Eureka, time for yet another recipe from my first experiences as a homebrewer. This is a recipe I did back in 2009, a German Ale style beer fermented with Wyeast’s #1007 German Ale yeast. Pretty easy grist, mash schedule and fermentation. Lets go through the recipe:
Recipe: | German Ale | |
Numbers: | Volume [L] | 19 (5 gal) |
Original gravity | 12°P | |
Terminal gravity | 3.3°P | |
Color | Around 10 EBC | |
IBU | 19 IBU | |
ABV | 5 % | |
Grains: | Pilsner malt (4 EBC) | 0.38 kg |
Vienna malt (8 EBC) | 3.9 kg | |
Carapils (4 EBC) | 0.1 kg | |
Acidified malt (5 EBC) | 0.1 kg | |
Hops: | Hersbrucker (3.2% AA) | 37 g and boil for 90 min |
Tettnanger (4.1% AA) | 22 g and boil for 80 min | |
Yeast: | #1007 German Ale | |
Water: | Burgdorf | Mash: 18 L (4.8 gal), sparge: 15 L (4 gal) @78°C (172°F) |
Rest: | Mash in @45°C (113°F), 20 min @ 43°C (109°F), 30 min @ 63°C (145°F), 30 min @ 71°C (160°F), 10 min @ 78°C (172°F) | |
Boil: | Total 90 min | |
Fermentation: | Primary | 7 days @ 20°C (68°F) in plastic fermenter |
Secondary | None | |
Maturation: | Carbonation (CO2 vol) | 2.5 (bottled at 4.7°P) |
Maturation time | > 3 weeks |
05/01/09: Brew day number twelve begins. All went according to the recipe above. Nothing to mention here.
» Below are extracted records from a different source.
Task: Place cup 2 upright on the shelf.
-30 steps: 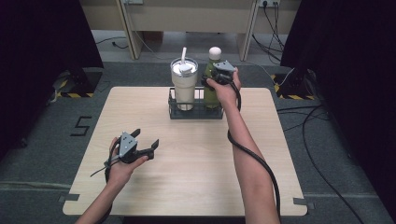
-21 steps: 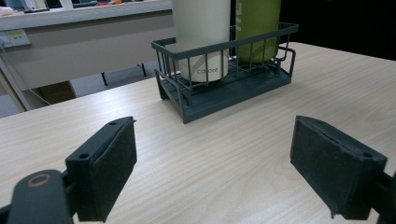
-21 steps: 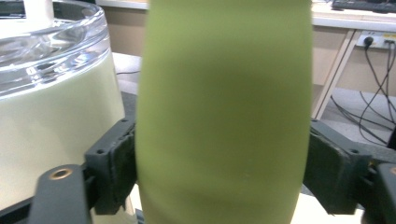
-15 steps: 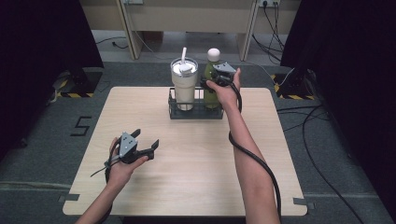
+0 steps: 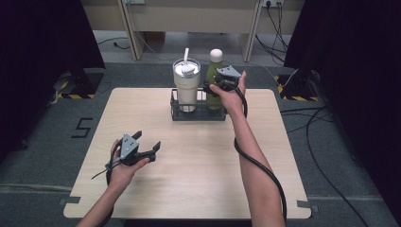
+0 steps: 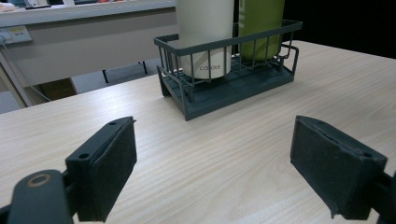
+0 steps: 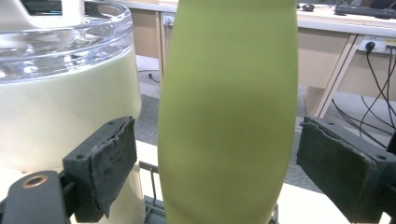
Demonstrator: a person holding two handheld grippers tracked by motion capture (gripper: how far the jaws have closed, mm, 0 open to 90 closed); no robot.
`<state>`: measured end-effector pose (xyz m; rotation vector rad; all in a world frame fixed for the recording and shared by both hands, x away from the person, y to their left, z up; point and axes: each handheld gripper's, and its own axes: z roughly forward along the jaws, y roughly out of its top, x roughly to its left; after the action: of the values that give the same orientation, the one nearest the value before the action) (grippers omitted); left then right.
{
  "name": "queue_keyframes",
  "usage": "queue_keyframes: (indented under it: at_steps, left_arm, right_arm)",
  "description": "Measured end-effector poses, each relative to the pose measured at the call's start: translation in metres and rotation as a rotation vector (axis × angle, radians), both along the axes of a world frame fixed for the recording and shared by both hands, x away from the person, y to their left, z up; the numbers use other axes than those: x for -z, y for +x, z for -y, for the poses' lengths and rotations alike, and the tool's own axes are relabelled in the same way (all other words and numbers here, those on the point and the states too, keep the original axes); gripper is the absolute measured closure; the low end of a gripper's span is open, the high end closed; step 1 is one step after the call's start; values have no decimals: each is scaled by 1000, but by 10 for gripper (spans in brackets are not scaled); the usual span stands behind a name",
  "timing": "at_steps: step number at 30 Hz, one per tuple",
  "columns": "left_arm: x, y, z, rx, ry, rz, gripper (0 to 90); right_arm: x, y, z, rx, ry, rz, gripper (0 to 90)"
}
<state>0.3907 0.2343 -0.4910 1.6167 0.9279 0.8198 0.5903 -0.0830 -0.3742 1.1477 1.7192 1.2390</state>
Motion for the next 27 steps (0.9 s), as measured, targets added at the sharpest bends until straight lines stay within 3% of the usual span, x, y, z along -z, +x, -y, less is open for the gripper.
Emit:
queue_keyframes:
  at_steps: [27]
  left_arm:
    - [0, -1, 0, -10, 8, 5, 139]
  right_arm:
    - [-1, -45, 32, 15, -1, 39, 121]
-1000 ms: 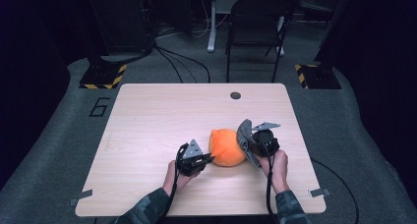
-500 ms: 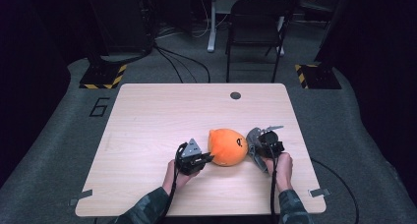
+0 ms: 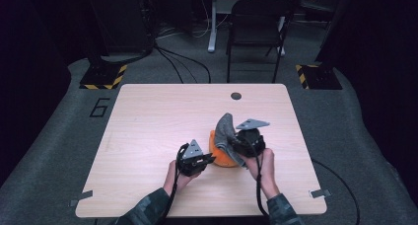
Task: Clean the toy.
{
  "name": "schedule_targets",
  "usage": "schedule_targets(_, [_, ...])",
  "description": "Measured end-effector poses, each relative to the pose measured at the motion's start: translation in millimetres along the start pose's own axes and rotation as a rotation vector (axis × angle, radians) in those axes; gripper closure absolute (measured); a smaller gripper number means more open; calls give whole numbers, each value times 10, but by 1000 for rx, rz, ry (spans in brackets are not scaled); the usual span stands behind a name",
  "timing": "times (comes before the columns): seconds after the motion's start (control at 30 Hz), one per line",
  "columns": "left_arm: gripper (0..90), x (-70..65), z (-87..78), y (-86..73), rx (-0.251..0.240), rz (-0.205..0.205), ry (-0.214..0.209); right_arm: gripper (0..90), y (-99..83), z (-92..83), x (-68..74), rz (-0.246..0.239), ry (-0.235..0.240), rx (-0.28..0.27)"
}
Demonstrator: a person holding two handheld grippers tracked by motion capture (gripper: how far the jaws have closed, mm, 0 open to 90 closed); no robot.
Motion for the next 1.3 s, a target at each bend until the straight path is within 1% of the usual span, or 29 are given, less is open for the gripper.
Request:
schedule_targets(0.03, [832,-4,1,0,4,2,-3,765,-23,70,67,-29,-22,7])
schedule_targets(0.07, [832,-2,6,-6,9,2,-4,765,-54,141,119,-50,-32,22])
schedule_targets(0.1, [832,5,8,-16,12,-2,-3,767,-83,193,137,-71,-39,32])
schedule_targets(0.13, [833,14,9,-19,5,-6,-5,767,-95,217,141,-63,-49,33])
schedule_targets(0.17, [832,17,7,-16,0,-6,-9,767,-94,215,122,-65,-47,35])
schedule_targets(0.23, [832,4,9,-10,-2,-6,-8,767,-85,183,75,-76,-65,31])
schedule_targets(0.27, [833,-2,8,-9,4,1,-10,766,-89,167,50,-67,-65,34])
schedule_targets(0.33, [833,-15,11,-6,1,3,-8,767,-112,134,-17,-55,-83,34])
schedule_targets(0.37, [833,-16,11,-7,3,1,-8,766,-127,117,-59,-45,-85,38])
schedule_targets(0.4, [833,-9,7,-9,8,4,-9,766,-145,102,-104,-31,-97,40])
schedule_targets(0.43, [833,-3,6,-11,7,1,-11,766,-168,89,-155,-24,-112,47])
schedule_targets(0.5, [833,3,9,-13,1,-8,-9,766,-223,80,-277,-9,-125,57])
schedule_targets(0.53, [833,6,9,-12,1,-7,-10,766,-257,80,-330,14,-140,69])
schedule_targets(0.63, [833,8,9,-11,3,-5,-9,766,-360,115,-523,59,-152,97])
schedule_targets(0.67, [832,9,9,-11,4,-5,-9,766,-396,131,-575,78,-159,108])
schedule_targets(0.77, [832,15,11,-11,2,-6,-10,765,-498,196,-710,111,-169,136])
schedule_targets(0.83, [832,23,11,-12,5,-1,-9,766,-556,232,-767,136,-176,162])
schedule_targets(0.93, [831,25,8,-14,3,-12,-8,766,-657,295,-856,145,-201,198])
schedule_targets(0.97, [829,25,7,-15,4,-13,-10,766,-700,320,-878,165,-198,214])
schedule_targets(1.03, [829,28,8,-15,4,-10,-12,765,-783,380,-939,158,-207,242])
schedule_targets(1.1, [828,38,9,-17,1,-15,-12,765,-844,422,-978,170,-208,269])
schedule_targets(1.17, [828,42,8,-18,1,-18,-16,765,-861,429,-1010,177,-205,270])
schedule_targets(1.27, [828,42,8,-18,-2,-18,-17,765,-848,405,-1028,180,-207,262])
schedule_targets(1.3, [827,41,6,-17,-1,-17,-18,765,-857,406,-1025,188,-208,268])
Point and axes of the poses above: each handheld gripper's, and its own axes: z roughly forward along the jaws, y roughly out of its top, x roughly to its left, the point moved 4 cm from there along z, roughly forward along the jaws, and after that the axes turned 6 degrees about -y, right-handed, at the moved point
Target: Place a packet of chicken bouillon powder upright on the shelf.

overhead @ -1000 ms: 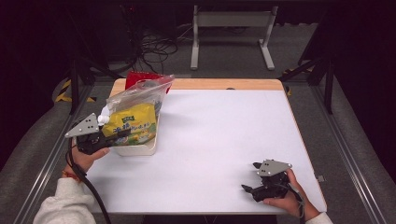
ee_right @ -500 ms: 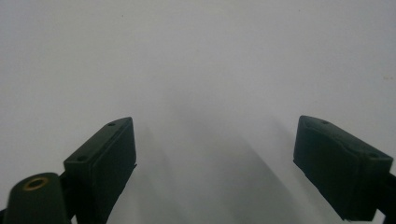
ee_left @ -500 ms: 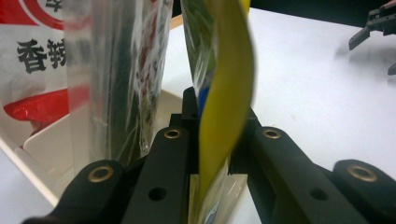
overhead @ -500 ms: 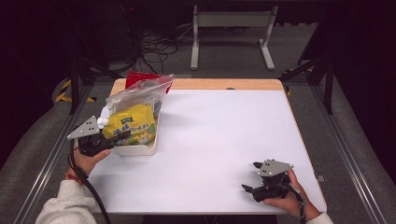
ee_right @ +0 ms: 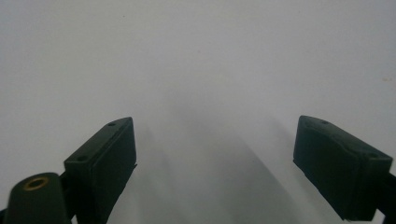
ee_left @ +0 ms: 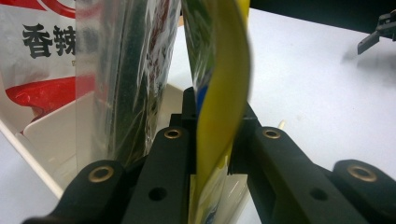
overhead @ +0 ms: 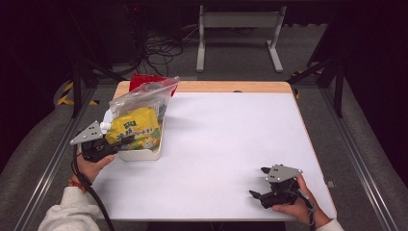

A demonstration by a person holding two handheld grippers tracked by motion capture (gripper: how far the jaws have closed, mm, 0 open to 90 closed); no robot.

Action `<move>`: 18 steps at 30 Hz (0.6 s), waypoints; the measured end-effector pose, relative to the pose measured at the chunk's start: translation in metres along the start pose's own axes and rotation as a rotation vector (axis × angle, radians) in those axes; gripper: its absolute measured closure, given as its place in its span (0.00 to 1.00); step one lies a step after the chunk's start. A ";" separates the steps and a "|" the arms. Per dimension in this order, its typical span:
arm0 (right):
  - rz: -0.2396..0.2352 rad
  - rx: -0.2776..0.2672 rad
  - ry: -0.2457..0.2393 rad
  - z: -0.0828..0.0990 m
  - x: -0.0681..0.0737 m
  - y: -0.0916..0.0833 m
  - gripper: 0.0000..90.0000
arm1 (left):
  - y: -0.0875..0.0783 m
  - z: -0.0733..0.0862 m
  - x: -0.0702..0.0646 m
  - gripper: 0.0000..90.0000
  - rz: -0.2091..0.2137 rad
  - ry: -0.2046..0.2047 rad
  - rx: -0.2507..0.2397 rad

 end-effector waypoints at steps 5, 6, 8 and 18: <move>0.000 -0.001 -0.004 0.000 0.000 0.000 0.15 | 0.000 0.002 0.000 0.88 -0.018 -0.019 0.000; 0.000 -0.002 -0.005 0.000 0.000 -0.001 0.15 | -0.001 0.002 0.000 0.87 -0.026 -0.018 -0.003; 0.004 -0.006 -0.003 0.000 0.000 -0.001 0.15 | -0.001 0.002 -0.004 0.81 -0.067 -0.021 0.000; 0.013 -0.018 -0.008 -0.002 -0.001 -0.004 0.15 | -0.021 -0.001 -0.014 0.58 -0.185 -0.044 -0.044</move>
Point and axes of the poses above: each handheld gripper's, and its own axes: y roughly forward along the jaws, z roughly out of its underside, x roughly to its left, the point moved 1 cm from there along y, roughly forward along the jaws, and after that the axes turned 11 degrees about -z, right-handed, at the moved point
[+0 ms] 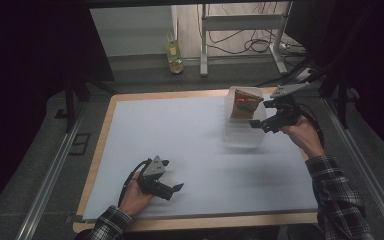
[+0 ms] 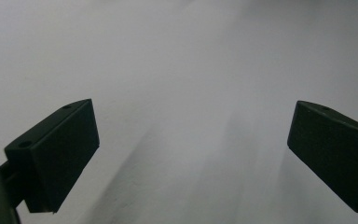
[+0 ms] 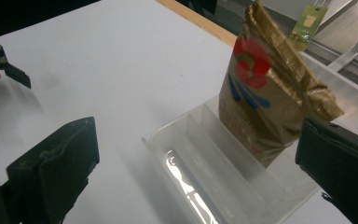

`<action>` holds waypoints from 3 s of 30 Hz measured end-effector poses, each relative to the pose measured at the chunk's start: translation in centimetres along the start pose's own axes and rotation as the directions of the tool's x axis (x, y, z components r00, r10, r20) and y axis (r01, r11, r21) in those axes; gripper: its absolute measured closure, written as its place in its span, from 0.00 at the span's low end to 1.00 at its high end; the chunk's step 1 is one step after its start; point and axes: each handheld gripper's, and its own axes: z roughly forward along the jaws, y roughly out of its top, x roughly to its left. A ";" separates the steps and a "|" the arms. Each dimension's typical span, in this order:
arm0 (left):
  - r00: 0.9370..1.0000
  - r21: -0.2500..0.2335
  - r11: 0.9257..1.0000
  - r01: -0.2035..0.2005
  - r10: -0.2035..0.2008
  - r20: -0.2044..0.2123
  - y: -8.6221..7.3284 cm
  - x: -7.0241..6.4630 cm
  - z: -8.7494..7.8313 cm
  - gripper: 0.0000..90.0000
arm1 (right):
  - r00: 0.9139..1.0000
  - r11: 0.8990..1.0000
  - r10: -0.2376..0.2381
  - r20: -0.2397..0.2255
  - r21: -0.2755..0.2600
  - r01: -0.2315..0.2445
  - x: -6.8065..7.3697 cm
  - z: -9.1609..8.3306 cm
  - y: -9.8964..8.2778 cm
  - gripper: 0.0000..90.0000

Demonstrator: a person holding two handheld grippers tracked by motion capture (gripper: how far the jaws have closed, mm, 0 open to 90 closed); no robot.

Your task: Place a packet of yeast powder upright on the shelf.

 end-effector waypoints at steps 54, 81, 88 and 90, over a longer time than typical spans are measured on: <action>1.000 -0.001 1.000 -0.013 0.013 0.001 0.0 -0.3 0.1 0.02 | 1.000 1.000 0.002 -0.021 -0.015 -0.002 8.4 -1.0 -6.6 0.00; 1.000 0.001 1.000 -0.010 0.010 0.003 0.1 -0.3 0.0 0.02 | 0.997 1.000 -0.013 -0.076 0.011 0.014 12.0 0.6 -9.1 0.00; 1.000 0.000 1.000 -0.009 0.009 0.002 0.1 -0.3 0.0 0.02 | 0.996 1.000 -0.017 -0.092 0.017 0.019 12.8 1.2 -9.9 0.00; 1.000 -0.001 1.000 -0.007 0.007 0.004 0.1 -0.3 0.0 0.02 | 0.996 1.000 -0.018 -0.092 0.021 0.020 12.9 1.4 -10.2 0.00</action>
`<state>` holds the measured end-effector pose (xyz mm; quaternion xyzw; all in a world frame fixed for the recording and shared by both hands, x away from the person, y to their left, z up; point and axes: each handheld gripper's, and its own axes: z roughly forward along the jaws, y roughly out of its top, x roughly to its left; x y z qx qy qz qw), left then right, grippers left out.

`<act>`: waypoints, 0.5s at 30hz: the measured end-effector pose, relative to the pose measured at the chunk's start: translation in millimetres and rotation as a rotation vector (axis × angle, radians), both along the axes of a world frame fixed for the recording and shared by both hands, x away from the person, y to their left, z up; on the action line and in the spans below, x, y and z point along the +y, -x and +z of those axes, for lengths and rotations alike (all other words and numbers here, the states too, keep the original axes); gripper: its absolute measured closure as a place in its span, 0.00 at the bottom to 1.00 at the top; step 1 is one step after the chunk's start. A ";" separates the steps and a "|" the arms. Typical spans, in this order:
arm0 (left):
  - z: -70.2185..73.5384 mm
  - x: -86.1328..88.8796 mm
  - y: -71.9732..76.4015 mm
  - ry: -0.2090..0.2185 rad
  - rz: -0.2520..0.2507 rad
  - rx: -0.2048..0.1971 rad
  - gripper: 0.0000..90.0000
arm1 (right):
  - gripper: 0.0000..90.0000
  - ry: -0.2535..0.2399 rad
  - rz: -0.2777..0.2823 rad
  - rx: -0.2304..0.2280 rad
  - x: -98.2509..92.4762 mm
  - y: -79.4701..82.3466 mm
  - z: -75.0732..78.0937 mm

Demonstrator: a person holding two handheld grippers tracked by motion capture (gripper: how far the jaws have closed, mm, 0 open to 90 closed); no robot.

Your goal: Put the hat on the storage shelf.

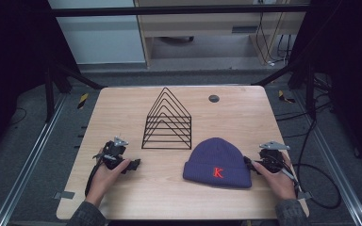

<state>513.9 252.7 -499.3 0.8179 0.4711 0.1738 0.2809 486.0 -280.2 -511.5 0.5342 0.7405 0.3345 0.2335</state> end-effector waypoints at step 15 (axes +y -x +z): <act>-0.8 0.6 -0.6 0.006 -0.016 -0.009 0.00 | 0.14 -0.004 -0.007 0.025 -0.5 -1.2 2.8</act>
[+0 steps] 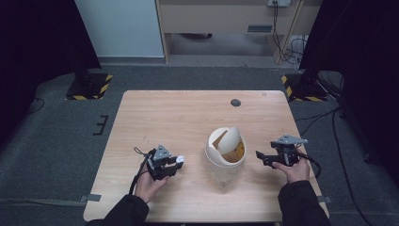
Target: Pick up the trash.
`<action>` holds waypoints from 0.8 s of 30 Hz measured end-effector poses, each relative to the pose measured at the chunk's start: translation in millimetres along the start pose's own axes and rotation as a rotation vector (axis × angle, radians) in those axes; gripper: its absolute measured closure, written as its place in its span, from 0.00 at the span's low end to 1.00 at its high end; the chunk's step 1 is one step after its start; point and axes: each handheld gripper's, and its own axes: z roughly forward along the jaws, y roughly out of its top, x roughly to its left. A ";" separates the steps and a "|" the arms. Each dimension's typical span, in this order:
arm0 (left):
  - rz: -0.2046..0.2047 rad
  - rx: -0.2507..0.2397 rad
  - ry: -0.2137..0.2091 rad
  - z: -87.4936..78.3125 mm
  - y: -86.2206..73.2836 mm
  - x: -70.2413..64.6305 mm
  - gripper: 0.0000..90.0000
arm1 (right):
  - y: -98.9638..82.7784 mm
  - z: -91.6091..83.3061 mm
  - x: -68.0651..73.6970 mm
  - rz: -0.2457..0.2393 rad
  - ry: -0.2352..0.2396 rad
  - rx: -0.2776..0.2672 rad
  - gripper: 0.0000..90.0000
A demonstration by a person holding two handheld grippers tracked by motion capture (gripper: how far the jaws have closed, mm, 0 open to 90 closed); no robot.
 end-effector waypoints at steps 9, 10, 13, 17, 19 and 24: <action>-0.020 -0.125 -0.027 -29.3 3.0 -1.7 0.72 | -0.9 -0.1 -1.1 0.003 -0.003 0.004 0.21; -0.019 -0.139 -0.033 -31.3 3.7 -2.3 0.72 | -1.0 0.2 -1.1 0.003 -0.004 0.002 0.21; -0.017 -0.170 -0.050 -34.8 5.5 -5.0 0.72 | -1.4 0.6 -1.5 0.008 -0.002 0.004 0.21; -0.010 -0.209 -0.074 -38.9 8.6 -10.2 0.72 | -1.8 0.8 -1.5 0.009 -0.002 0.006 0.21; -0.006 -0.221 -0.078 -40.5 10.0 -11.4 0.72 | -1.9 0.8 -1.5 0.009 -0.002 0.005 0.21; 0.004 -0.265 -0.098 -43.8 14.2 -17.1 0.72 | -2.1 0.8 -2.1 0.013 -0.004 0.004 0.21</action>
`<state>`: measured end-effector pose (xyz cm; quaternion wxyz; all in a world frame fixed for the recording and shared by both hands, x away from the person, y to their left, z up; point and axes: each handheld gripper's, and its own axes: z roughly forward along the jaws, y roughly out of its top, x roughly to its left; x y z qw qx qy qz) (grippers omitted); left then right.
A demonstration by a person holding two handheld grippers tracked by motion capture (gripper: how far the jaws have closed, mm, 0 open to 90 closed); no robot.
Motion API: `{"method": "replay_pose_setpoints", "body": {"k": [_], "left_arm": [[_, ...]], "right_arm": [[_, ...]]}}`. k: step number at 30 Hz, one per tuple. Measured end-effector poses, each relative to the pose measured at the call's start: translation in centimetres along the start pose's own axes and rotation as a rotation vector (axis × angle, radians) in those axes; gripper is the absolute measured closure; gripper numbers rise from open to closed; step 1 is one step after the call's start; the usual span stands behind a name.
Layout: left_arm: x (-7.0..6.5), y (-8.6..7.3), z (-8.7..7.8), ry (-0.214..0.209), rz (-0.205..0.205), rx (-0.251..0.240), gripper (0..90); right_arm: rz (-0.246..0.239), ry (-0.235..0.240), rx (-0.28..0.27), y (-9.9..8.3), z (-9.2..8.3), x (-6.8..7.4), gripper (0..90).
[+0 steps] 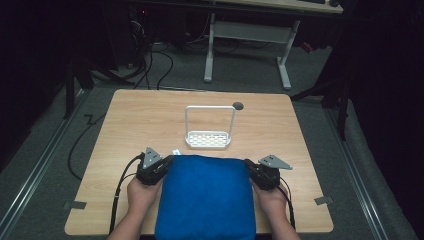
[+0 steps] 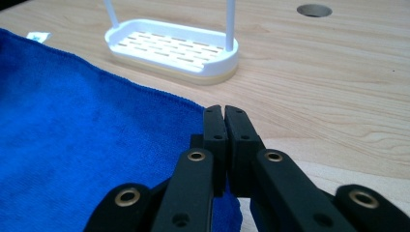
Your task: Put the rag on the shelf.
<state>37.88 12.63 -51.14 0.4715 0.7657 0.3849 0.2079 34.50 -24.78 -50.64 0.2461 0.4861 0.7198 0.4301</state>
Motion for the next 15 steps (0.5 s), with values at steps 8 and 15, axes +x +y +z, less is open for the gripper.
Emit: {"method": "replay_pose_setpoints", "body": {"k": [8, 15], "left_arm": [[-0.2, 0.5, -1.1, 0.013, -0.001, -0.039, 87.4], [-0.4, 1.4, -2.8, 0.027, 0.0, -0.124, 87.5]], "right_arm": [[-0.012, 0.019, -0.047, 0.5, -1.1, 0.3, 88.9], [-0.032, -0.002, -0.13, 1.3, -2.8, 0.5, 89.0]]}}
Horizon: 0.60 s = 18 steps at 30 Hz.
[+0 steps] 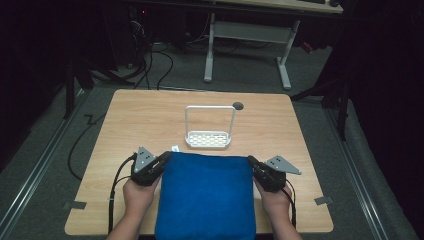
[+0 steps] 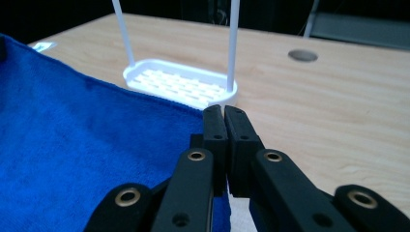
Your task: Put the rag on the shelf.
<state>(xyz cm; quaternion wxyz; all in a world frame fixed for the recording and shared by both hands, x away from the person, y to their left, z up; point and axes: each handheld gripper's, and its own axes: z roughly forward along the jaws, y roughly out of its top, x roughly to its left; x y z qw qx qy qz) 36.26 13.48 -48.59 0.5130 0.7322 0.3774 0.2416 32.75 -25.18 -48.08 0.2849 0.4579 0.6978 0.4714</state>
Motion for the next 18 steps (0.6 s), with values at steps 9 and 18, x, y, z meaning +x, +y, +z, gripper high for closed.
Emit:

05/07/09: Bottled the beer with a gravity of 4.7°P. The forced fermentation test finished at a gravity of 3.3°P. There should be enough sugars left for the appropriate carbonation level. The pressure gauge I used to check the carbonation level showed a pressure of about 2.05 bar after a few days into the bottle fermentation. This is equal to a carbonation level of approximately 2.5 vol of carbon dioxide.
I have to mention here, that I did several batches where I bottled the beer just at the right time to have enough sugars left for the carbonating process. Now I just add sugar or even unfermented wort. This is far easier than waiting for the right time to bottle. Another thing that I do differently today is the time for fermentation and secondary fermentations in the first place. I did no secondary fermentation steps back then. Now I leave the beer for another two weeks in the fermenter to let it clear and finish the fermentation.
No tasting results for this batch. Sorry for that. I must have lost them… From the grist I would expect a rather malty beer (due to the high amount of Vienna malt) and a rather subtle hop character. If someone else out there gives this recipe a go please let me know how it turned out.